- _Work request_
In full and word for word, restate the lines of the listing.

- _Material provided_
----
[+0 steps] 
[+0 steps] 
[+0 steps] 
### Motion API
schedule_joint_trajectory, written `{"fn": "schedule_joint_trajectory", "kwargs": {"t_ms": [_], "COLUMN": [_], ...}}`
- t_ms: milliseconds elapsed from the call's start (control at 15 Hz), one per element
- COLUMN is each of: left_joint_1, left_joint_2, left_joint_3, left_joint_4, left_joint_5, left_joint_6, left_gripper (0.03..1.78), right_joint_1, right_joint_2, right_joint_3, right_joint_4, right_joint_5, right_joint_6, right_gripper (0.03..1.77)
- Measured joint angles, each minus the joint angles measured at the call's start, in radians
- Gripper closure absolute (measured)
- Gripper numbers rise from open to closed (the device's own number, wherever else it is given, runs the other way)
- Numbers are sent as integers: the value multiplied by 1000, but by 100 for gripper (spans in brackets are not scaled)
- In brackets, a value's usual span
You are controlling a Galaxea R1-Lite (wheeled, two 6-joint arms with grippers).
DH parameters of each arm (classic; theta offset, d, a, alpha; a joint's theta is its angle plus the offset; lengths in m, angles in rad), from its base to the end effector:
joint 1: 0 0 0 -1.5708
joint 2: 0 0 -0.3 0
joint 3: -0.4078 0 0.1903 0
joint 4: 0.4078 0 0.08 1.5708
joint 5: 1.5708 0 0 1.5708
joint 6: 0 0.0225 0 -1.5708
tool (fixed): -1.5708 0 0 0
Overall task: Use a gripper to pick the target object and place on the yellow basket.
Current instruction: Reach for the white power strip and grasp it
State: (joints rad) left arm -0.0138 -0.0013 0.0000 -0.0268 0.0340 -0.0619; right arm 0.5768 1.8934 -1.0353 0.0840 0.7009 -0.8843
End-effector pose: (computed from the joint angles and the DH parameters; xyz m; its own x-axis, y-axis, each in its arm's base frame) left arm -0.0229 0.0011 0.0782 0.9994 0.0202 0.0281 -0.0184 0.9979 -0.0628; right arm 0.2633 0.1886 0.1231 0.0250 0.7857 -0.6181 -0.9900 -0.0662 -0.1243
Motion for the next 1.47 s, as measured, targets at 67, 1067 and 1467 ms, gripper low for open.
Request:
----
- _Response to this task_
[+0 steps] 
[+0 steps] 
[+0 steps] 
### Motion API
schedule_joint_trajectory, written `{"fn": "schedule_joint_trajectory", "kwargs": {"t_ms": [_], "COLUMN": [_], ...}}`
- t_ms: milliseconds elapsed from the call's start (control at 15 Hz), one per element
- COLUMN is each of: left_joint_1, left_joint_2, left_joint_3, left_joint_4, left_joint_5, left_joint_6, left_gripper (0.03..1.78), right_joint_1, right_joint_2, right_joint_3, right_joint_4, right_joint_5, right_joint_6, right_gripper (0.03..1.77)
- Measured joint angles, each minus the joint angles measured at the call's start, in radians
- Gripper closure absolute (measured)
- Gripper numbers rise from open to closed (the device's own number, wherever else it is given, runs the other way)
- Numbers are sent as integers: the value multiplied by 1000, but by 100 for gripper (spans in brackets are not scaled)
- In brackets, a value's usual span
You are controlling a Galaxea R1-Lite (wheeled, two 6-joint arms with grippers).
DH parameters of each arm (classic; theta offset, d, a, alpha; a joint's theta is its angle plus the offset; lengths in m, angles in rad), from its base to the end effector:
joint 1: 0 0 0 -1.5708
joint 2: 0 0 -0.3 0
joint 3: -0.4078 0 0.1903 0
joint 4: 0.4078 0 0.08 1.5708
joint 5: 1.5708 0 0 1.5708
joint 6: 0 0.0225 0 -1.5708
tool (fixed): -1.5708 0 0 0
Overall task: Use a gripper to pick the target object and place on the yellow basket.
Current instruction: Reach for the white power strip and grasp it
State: (joints rad) left arm -0.0138 -0.0013 0.0000 -0.0268 0.0340 -0.0619; right arm 0.5768 1.8934 -1.0353 0.0840 0.7009 -0.8843
End-effector pose: (computed from the joint angles and the DH parameters; xyz m; its own x-axis, y-axis, each in its arm's base frame) left arm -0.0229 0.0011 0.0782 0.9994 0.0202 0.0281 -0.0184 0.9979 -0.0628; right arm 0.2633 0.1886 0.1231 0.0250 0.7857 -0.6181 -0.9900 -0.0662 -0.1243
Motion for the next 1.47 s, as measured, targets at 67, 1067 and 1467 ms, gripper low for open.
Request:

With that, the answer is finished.